Individuals or firms that promise to raise money for a company are called brokers. Just like online matching services, brokers will usually take their commission in cash and equity. Rates for independent brokers may be as high as 8%-10%. Technically, a broker must be registered, in accordance with SEC guidelines, as a broker-dealer, which involves passing various tests. Many individuals who raise money on commission are not technically broker-dealers. If you do not catch this when you sign them on to help you with fund raising, then your lawyers will probably spot the omission later. Some companies have chosen to adhere to the spirit of their agreement by structuring a consulting agreement in which the unregistered broker is compensated at an hourly rate for as many hours as is necessary to pay off the commission.
From an investor stand-point, brokers rarely pass for qualified references. "You should really take a look at this great startup", lacks the ring of sincerity when it comes from a broker trying to earn a commission.

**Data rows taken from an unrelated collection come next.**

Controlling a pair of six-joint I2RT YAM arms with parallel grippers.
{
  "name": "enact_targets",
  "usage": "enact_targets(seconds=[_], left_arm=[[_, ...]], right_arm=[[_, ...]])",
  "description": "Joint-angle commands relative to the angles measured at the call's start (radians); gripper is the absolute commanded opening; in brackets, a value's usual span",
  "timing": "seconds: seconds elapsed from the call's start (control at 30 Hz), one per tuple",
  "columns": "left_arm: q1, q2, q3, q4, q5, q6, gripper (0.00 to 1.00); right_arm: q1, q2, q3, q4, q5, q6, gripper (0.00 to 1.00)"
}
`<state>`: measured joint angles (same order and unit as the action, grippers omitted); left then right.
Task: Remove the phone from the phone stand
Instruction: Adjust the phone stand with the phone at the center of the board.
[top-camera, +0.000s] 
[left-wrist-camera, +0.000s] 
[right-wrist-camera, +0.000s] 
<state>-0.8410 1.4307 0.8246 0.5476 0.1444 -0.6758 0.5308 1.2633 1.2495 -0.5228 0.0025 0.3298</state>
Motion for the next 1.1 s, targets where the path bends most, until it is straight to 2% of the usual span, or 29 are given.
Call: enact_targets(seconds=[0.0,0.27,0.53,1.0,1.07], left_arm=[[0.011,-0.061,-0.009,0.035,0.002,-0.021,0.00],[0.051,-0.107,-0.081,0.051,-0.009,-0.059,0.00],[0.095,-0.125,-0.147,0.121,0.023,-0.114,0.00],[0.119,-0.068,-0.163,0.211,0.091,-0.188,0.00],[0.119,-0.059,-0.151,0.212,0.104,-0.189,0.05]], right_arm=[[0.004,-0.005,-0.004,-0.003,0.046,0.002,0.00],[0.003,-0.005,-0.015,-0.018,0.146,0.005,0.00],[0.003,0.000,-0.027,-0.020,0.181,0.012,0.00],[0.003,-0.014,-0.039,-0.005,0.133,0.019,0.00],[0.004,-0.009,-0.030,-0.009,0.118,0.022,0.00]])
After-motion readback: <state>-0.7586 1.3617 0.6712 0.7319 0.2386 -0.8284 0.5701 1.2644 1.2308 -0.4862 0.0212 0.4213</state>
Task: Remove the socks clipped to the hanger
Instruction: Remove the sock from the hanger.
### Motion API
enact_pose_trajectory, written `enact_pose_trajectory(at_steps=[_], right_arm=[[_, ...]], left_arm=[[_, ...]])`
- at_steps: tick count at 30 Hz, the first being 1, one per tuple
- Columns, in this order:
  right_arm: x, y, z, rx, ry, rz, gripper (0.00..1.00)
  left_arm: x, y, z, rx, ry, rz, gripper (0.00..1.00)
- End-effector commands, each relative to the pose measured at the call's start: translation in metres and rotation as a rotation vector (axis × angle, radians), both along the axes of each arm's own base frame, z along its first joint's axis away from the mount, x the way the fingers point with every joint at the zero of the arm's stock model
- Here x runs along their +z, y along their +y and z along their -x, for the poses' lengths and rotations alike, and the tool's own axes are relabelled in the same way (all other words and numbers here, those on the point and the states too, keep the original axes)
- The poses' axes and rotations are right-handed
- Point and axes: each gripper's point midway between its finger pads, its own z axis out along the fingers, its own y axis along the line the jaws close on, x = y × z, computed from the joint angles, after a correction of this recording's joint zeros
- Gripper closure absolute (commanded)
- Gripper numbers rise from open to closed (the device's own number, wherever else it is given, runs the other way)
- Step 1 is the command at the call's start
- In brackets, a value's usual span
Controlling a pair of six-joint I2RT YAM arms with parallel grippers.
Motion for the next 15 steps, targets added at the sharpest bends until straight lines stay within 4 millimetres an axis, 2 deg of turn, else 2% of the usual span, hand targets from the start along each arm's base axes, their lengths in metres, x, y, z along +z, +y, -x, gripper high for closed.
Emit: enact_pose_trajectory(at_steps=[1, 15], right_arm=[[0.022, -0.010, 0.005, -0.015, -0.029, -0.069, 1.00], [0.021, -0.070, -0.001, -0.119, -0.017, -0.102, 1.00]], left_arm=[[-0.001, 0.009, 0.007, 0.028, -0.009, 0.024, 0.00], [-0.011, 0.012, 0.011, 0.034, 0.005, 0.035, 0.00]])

Therefore, unless a broker has a successful track record, their services are unlikely to add much value. Some brokers will negotiate onerous clauses that entitle them to a commission on all funds raised in that round, not just the funds the broker brings in directly. The broker may fail to raise any money but will still be entitled to a commission if management succeeds in raising capital. Such terms are absurd; brokers should be compensated only for the money they raise. Furthermore, many investors are not happy knowing that part of their investment is going into a broker's pocket, legitimately so if the broker were not instrumental in bringing the investor to the company.
Investigate a broker's background carefully before working with one. Check references, particularly previous clients, and look for a strong track record.
INVESTMENT BANKS AS BROKERS
Many investment banks offer startups consulting services and may help them raise money from wealthy individuals, including their own high net-worth clients. Such services range may be free or commission based. The goal of the investment bank is to secure the company's future investment banking business.